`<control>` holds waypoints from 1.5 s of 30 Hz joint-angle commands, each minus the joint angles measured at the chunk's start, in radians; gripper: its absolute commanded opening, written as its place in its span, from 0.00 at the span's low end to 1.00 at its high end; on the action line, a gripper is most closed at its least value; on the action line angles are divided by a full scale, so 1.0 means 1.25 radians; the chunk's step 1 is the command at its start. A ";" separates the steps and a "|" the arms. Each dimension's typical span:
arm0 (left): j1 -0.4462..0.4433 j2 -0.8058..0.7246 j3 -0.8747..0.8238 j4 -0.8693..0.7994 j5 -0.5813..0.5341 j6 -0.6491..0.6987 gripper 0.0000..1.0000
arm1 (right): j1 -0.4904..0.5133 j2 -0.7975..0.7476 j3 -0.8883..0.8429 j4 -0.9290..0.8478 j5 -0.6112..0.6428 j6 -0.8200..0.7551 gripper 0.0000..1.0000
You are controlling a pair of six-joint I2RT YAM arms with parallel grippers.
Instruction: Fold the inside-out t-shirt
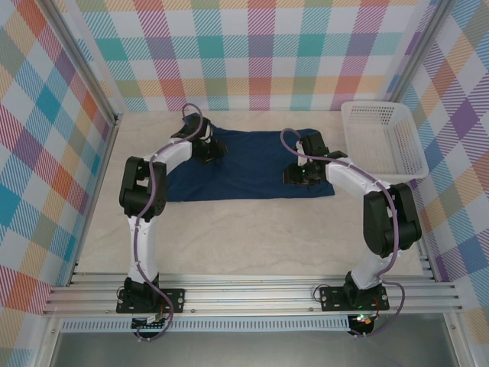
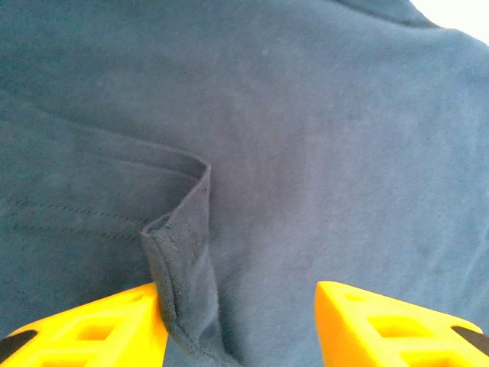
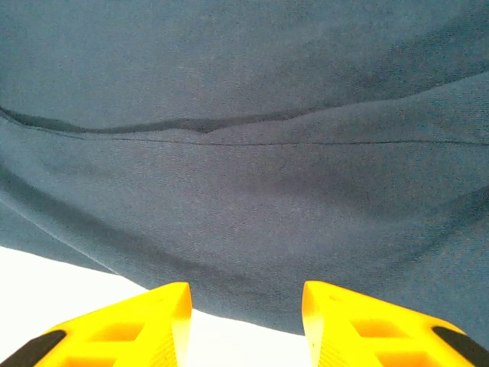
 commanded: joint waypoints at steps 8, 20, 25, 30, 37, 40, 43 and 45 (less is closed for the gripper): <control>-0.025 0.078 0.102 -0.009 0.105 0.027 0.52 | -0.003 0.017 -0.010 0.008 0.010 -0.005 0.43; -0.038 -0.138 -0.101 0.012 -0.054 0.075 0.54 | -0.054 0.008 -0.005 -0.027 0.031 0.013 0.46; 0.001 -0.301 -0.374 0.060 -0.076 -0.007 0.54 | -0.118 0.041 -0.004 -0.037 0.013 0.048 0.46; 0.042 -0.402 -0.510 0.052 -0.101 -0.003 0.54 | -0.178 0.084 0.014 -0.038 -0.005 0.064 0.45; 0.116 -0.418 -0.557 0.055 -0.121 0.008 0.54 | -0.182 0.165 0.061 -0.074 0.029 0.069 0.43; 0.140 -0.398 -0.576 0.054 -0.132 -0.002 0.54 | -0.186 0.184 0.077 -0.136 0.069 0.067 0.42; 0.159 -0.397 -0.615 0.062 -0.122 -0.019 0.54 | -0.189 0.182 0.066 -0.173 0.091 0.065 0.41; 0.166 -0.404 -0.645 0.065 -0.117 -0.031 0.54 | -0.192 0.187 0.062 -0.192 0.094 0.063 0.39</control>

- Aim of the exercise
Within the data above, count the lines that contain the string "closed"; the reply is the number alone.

- Task solution
2